You are absolutely right, sorry about that.


Defining a=1/x0 the integral can be written as:

[tex] \int \frac{1}{\sqrt{\frac{1}{x}-a}}\, dx =\int \frac{\sqrt{x}}{\sqrt{1-ax}}\, dx[/itex]

Now use the substitution [itex]u=\sqrt{1-ax}[/itex]. Ignoring constants you should arrive at an integral of the form [tex]\int \sqrt{1-u^2}\,du[/tex] which is easily solved by using another substitution, u=sin(z).

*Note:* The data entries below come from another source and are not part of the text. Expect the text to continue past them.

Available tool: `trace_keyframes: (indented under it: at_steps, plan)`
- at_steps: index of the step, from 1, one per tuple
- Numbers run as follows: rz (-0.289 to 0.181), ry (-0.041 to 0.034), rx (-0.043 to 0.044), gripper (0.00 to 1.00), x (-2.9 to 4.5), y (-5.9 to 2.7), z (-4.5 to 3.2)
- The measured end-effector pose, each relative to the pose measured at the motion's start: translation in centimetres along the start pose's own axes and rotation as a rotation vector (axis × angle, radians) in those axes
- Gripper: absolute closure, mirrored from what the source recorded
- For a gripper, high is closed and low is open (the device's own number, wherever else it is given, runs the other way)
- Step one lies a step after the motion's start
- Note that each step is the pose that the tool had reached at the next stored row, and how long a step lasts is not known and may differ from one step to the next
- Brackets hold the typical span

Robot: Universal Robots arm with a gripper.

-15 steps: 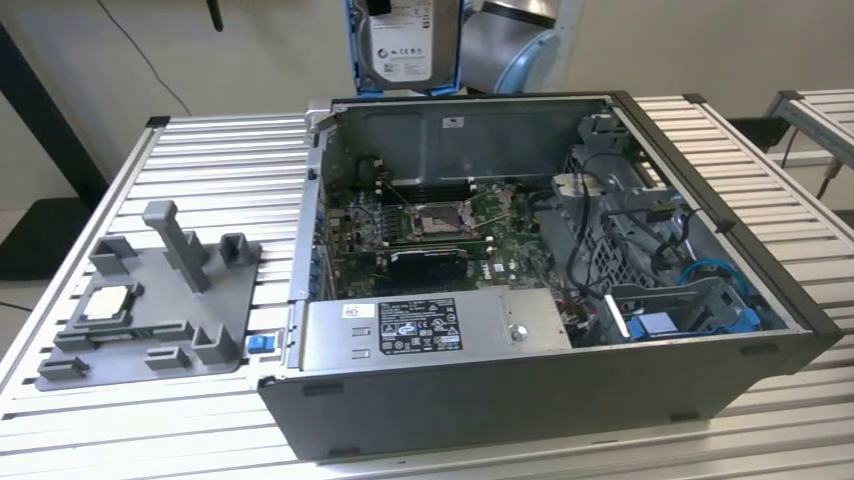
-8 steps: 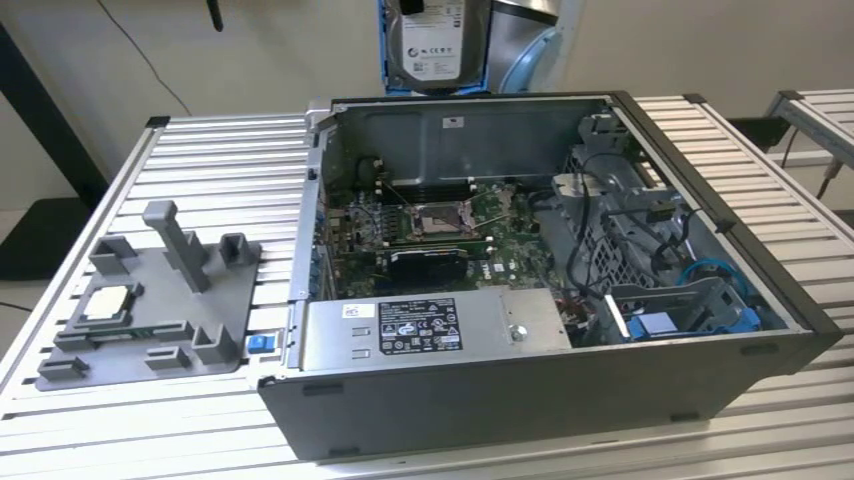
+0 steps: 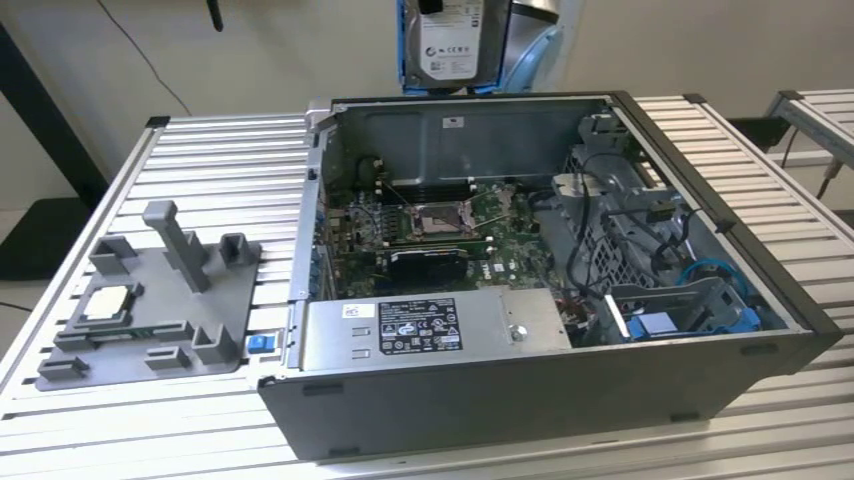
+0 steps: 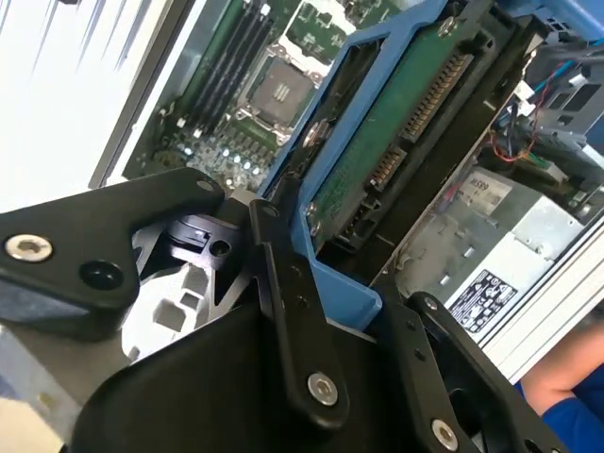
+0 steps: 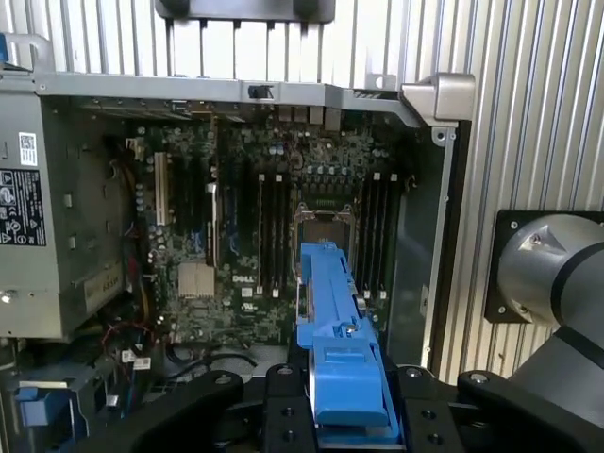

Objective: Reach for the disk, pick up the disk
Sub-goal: 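Pick up the disk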

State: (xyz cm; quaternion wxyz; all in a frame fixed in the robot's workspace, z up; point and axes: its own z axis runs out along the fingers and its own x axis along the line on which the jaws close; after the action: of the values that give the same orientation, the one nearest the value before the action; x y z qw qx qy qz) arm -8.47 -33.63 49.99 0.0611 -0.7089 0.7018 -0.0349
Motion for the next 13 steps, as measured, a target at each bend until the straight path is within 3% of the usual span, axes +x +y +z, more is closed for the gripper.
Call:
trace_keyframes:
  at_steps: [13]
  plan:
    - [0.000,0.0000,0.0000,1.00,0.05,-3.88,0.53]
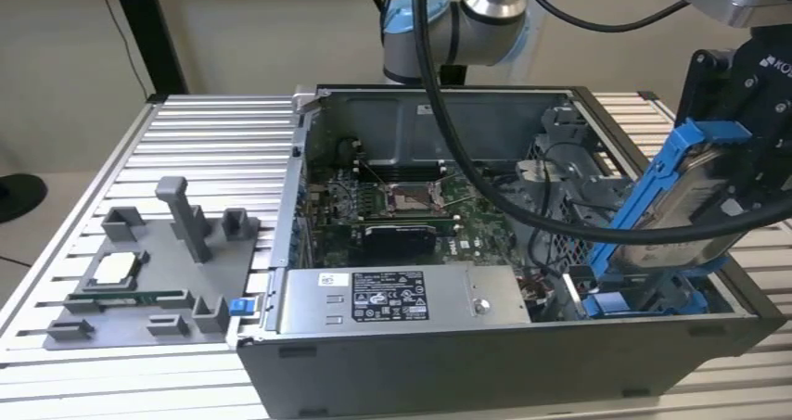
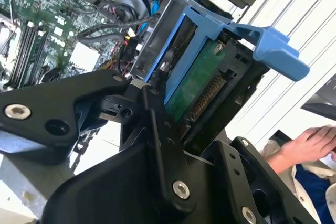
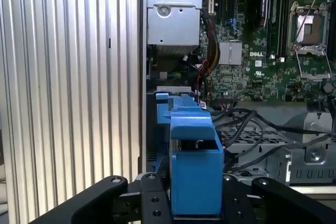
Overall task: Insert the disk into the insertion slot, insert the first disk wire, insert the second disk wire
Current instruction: 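Insert the disk into the insertion slot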
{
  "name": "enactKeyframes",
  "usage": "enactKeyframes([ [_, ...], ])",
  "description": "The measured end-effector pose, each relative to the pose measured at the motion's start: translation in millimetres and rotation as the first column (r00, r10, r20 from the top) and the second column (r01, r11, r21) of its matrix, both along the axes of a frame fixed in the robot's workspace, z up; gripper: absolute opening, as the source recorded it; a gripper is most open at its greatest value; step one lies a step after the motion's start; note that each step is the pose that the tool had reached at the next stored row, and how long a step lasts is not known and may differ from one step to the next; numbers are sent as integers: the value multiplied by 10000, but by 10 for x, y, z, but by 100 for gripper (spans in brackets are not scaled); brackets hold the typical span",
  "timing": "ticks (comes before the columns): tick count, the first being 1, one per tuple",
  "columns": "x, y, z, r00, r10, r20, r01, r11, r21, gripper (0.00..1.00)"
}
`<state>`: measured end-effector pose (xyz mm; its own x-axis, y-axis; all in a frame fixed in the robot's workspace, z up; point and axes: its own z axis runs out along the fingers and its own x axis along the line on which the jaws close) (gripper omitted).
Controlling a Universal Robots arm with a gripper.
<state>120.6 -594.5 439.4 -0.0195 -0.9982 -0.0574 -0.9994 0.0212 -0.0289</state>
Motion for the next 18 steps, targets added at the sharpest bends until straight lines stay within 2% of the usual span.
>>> enactKeyframes([
  [8,-5,23,-137,9999,-109,5,109,9999,5,0],
  [15,-6,58,-194,9998,-159,101,159,9999,30,0],
  [18,-5,63,-216,9997,-239,107,239,9997,44,0],
])
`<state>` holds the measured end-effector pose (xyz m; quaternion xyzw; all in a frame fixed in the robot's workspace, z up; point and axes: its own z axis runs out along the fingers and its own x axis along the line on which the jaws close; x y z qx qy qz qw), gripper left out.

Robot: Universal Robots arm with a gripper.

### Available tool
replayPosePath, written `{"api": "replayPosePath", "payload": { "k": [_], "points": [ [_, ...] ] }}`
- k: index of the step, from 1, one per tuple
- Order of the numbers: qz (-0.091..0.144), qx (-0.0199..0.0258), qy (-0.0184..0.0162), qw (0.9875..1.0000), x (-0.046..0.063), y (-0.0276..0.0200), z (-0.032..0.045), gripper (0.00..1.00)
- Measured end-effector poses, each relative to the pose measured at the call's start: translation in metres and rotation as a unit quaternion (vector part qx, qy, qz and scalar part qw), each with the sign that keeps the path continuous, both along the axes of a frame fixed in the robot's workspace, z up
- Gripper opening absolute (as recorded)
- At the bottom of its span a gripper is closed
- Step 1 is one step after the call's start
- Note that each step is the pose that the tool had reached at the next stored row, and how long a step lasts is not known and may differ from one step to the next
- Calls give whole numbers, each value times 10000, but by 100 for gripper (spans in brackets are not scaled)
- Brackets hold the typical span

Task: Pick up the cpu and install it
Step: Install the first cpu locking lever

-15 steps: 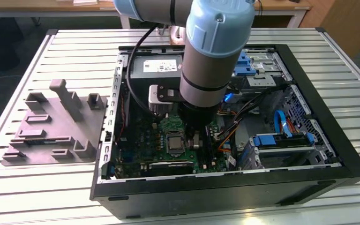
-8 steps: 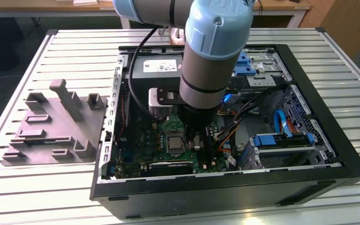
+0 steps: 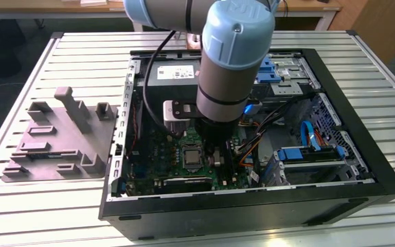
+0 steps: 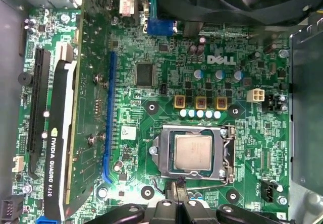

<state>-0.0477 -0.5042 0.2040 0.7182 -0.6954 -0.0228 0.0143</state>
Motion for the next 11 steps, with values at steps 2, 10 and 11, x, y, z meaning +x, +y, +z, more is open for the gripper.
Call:
{"api": "replayPosePath", "payload": {
  "k": [2, 10, 11],
  "points": [
    [3, 0, -31, 10000, 0, 0, -11, 11],
    [11, 2, -59, 10000, -8, 1, -41, 11],
    [11, 1, -59, 10000, -9, 1, -49, 11]
  ]
}}
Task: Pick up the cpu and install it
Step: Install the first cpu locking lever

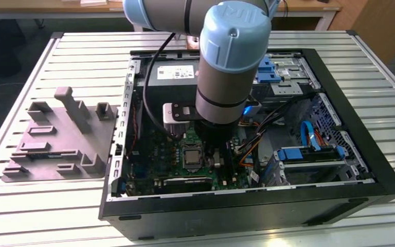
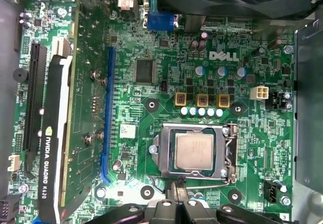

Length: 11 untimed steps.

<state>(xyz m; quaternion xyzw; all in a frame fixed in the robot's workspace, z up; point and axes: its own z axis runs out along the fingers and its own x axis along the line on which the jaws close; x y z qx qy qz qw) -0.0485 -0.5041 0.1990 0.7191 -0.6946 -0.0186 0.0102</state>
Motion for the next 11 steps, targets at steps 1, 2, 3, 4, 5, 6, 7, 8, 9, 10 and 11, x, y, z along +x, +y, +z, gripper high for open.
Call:
{"api": "replayPosePath", "payload": {
  "k": [1, 2, 3, 4, 5, 6, 7, 8, 9, 10, 11],
  "points": [
    [0, -1, 0, 10000, 0, -1, -6, 11],
    [0, -1, 0, 10000, 0, 0, -10, 11],
    [0, -2, 1, 10000, 0, -1, -15, 11],
    [0, -1, 0, 10000, 0, -1, -28, 11],
    [0, -1, 0, 10000, 0, 0, -34, 11],
    [0, -1, 0, 10000, -1, -1, -38, 11],
    [0, -1, 1, 10000, -1, -2, -41, 11],
    [0, -1, 0, 10000, -1, -2, -46, 11],
    [0, -1, 0, 10000, -1, -3, -50, 11],
    [1, -1, 1, 10000, -1, -4, -54, 11],
    [2, -1, 0, 10000, 0, -4, -58, 11]
  ]
}}
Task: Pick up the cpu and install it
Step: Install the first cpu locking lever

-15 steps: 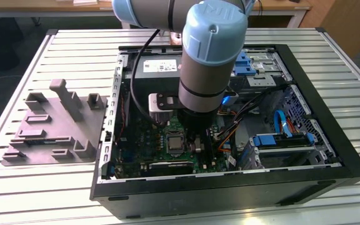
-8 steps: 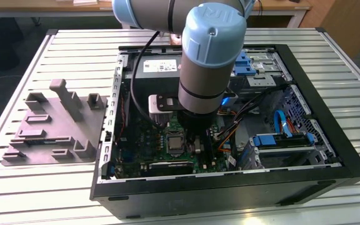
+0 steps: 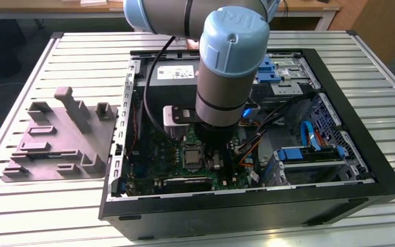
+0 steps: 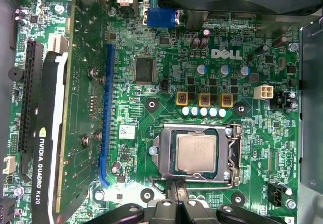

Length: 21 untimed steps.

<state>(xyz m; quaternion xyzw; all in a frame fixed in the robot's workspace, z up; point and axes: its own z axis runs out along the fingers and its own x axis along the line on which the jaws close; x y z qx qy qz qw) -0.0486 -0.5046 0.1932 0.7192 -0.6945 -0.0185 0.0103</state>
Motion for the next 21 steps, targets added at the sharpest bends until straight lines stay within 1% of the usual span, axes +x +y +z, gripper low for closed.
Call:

Edit: After some work I got to the following expression. Barring any mistakes it doesn't look like you can solve this for x.
[tex]
t=-\frac{1}{\sqrt{2GM}}\int^{x}_{x_{0}}{(\frac{1}{x}-\frac{1}{x_{0}})^{-\frac{1}{2}}}dx= \frac{x_0 \sqrt{x_0}}{\sqrt{2GM}} \left(\sqrt{\frac{x}{x_0}(1-\frac{x}{x_0})}+\arcsin(\sqrt{1-\frac{x}{x_0}})\right)
[/tex]

Thank you so much, I worked through it following your steps and I got a very similar answer which is

[tex]t=-\frac{1}{\sqrt{2GM}}\int^{x}_{x_{0}}{(\frac{1}{x}-\frac{1}{x_{0}})^{-\frac{1}{2}}}dx= \frac{x_0 \sqrt{x_0}}{\sqrt{2GM}} \left(\frac{1}{2}
sin(2arcsin(\sqrt{1-\frac{x}{x_{0}}})+\arcsin(\sqrt{1-\frac{x}{x_0}})\right)[/tex]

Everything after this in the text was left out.